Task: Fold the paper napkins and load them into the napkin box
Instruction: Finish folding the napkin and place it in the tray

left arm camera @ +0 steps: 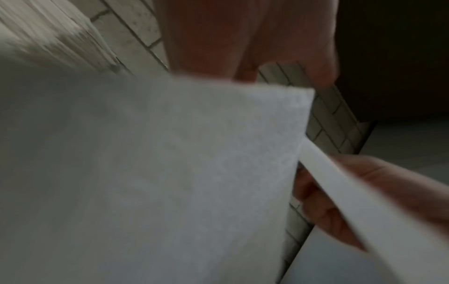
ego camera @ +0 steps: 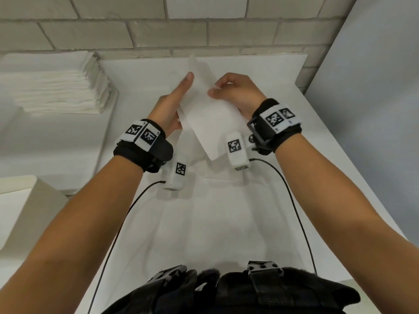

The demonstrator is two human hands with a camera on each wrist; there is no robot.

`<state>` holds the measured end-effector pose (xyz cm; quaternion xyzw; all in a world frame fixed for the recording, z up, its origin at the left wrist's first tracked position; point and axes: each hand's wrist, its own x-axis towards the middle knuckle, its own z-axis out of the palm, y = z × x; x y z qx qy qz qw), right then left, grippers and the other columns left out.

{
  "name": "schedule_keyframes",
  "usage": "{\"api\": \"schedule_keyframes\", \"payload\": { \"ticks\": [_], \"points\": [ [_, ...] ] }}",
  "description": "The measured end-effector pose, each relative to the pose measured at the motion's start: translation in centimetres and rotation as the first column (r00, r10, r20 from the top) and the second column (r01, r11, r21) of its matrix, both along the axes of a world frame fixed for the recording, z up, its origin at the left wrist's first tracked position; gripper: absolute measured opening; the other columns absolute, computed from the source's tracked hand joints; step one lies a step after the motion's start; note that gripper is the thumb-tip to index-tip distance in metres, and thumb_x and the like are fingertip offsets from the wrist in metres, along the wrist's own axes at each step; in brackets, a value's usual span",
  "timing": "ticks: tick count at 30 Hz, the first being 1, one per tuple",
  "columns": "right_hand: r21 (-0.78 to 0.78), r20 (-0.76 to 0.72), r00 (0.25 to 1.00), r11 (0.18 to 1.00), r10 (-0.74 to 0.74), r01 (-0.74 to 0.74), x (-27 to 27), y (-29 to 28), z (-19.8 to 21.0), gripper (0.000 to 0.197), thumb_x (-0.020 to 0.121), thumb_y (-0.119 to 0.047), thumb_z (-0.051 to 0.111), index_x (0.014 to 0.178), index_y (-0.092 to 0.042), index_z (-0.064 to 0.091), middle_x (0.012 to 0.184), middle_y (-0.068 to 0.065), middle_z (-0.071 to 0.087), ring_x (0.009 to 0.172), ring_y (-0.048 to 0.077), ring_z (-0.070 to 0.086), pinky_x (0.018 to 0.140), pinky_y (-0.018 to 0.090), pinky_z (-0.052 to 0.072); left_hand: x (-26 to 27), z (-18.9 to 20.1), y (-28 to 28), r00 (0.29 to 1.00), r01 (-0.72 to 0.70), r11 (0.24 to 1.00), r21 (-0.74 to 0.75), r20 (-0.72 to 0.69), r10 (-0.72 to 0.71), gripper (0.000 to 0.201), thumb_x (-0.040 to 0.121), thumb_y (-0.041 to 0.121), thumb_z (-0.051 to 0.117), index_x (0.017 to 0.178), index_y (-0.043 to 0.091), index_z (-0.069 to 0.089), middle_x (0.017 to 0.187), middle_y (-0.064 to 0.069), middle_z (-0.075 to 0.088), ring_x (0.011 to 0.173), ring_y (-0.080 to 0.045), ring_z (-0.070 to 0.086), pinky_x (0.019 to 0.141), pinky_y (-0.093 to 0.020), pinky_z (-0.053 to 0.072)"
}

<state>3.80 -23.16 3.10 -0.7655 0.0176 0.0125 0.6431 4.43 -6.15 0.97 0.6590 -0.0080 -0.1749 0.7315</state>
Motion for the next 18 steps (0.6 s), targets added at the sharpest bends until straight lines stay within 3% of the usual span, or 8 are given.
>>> {"api": "schedule_keyframes", "payload": {
  "ticks": [3,5,8,10,13,15,17,18],
  "points": [
    [-0.007,-0.114,0.993,1.000,0.011,-0.012,-0.2,0.6,-1.0,0.016,0.090,-0.030,0.061,0.093,-0.017,0.053,0.086,0.005,0.062,0.068,0.017,0.059,0.060,0.027,0.049,0.2,0.0,0.3,0.968,-0.244,0.966,0.078,0.074,0.239,0.042,0.086,0.020,0.067,0.121,-0.002,0.056,0.112,-0.013,0.066,0.100,-0.027,0.066,0.088,-0.039,0.054],
    [-0.224,-0.211,0.977,0.974,-0.024,-0.024,-0.1,0.0,-1.9,0.033,0.093,-0.041,0.052,0.113,-0.015,0.049,0.103,0.008,0.061,0.078,0.018,0.061,0.063,0.030,0.051,0.8,-0.4,1.5,0.942,-0.332,0.937,0.107,0.086,0.324,0.035,0.086,0.015,0.066,0.116,-0.002,0.057,0.112,-0.013,0.065,0.098,-0.027,0.065,0.087,-0.038,0.053],
    [-0.735,-0.356,0.932,0.636,-0.070,-0.233,-0.6,-1.3,-4.0,0.059,0.089,-0.047,0.055,0.128,-0.003,0.046,0.126,0.015,0.055,0.109,0.030,0.057,0.080,0.034,0.047,1.0,-1.1,3.7,0.928,-0.373,0.914,0.160,0.088,0.363,0.027,0.082,0.016,0.072,0.105,0.008,0.061,0.106,-0.010,0.066,0.096,-0.026,0.065,0.089,-0.039,0.052],
    [-0.799,-0.433,0.895,0.504,-0.104,-0.328,-1.4,-1.4,-5.5,0.065,0.084,-0.047,0.063,0.126,0.001,0.047,0.127,0.016,0.055,0.113,0.032,0.055,0.078,0.030,0.042,1.0,-1.7,5.0,0.926,-0.378,0.908,0.180,0.074,0.371,0.030,0.081,0.015,0.072,0.108,0.006,0.062,0.110,-0.011,0.066,0.098,-0.027,0.065,0.090,-0.040,0.052],
    [-0.784,-0.486,0.864,0.503,-0.132,-0.365,-1.7,-1.2,-6.7,0.060,0.078,-0.036,0.073,0.119,0.002,0.051,0.123,0.015,0.059,0.110,0.031,0.057,0.079,0.032,0.044,1.0,-2.5,6.2,0.922,-0.387,0.906,0.170,0.058,0.383,0.034,0.085,0.010,0.066,0.117,0.003,0.059,0.114,-0.012,0.064,0.100,-0.028,0.063,0.091,-0.039,0.051],
    [-0.764,-0.505,0.852,0.533,-0.142,-0.364,-1.3,-1.1,-6.8,0.045,0.077,-0.031,0.075,0.100,0.001,0.055,0.119,0.016,0.061,0.101,0.030,0.059,0.081,0.034,0.046,1.1,-2.7,6.5,0.915,-0.402,0.900,0.170,0.058,0.399,0.031,0.088,0.005,0.059,0.120,0.005,0.056,0.110,-0.010,0.062,0.095,-0.026,0.062,0.085,-0.036,0.051],
    [-0.749,-0.504,0.852,0.561,-0.137,-0.353,-1.1,-1.4,-7.0,0.036,0.076,-0.028,0.076,0.086,-0.001,0.054,0.117,0.017,0.063,0.092,0.028,0.058,0.086,0.035,0.049,1.3,-2.6,6.9,0.909,-0.416,0.890,0.186,0.053,0.414,0.023,0.089,0.002,0.054,0.110,0.009,0.056,0.098,-0.005,0.062,0.083,-0.021,0.060,0.074,-0.031,0.051],
    [-0.736,-0.510,0.851,0.578,-0.130,-0.353,-1.1,-1.6,-7.1,0.038,0.076,-0.027,0.076,0.093,0.001,0.057,0.118,0.016,0.063,0.095,0.028,0.059,0.090,0.036,0.049,1.3,-2.6,7.0,0.907,-0.418,0.887,0.193,0.044,0.418,0.016,0.088,0.002,0.052,0.101,0.011,0.057,0.092,-0.003,0.061,0.079,-0.019,0.059,0.070,-0.029,0.051]
  ]
}}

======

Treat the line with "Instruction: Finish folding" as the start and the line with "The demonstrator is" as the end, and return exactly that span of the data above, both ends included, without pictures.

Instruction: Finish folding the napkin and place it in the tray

left arm camera @ +0 steps: 
ego camera @ +0 steps: 

The demonstrator is two human hands with a camera on each wrist; there is no robot.

No further output is needed here.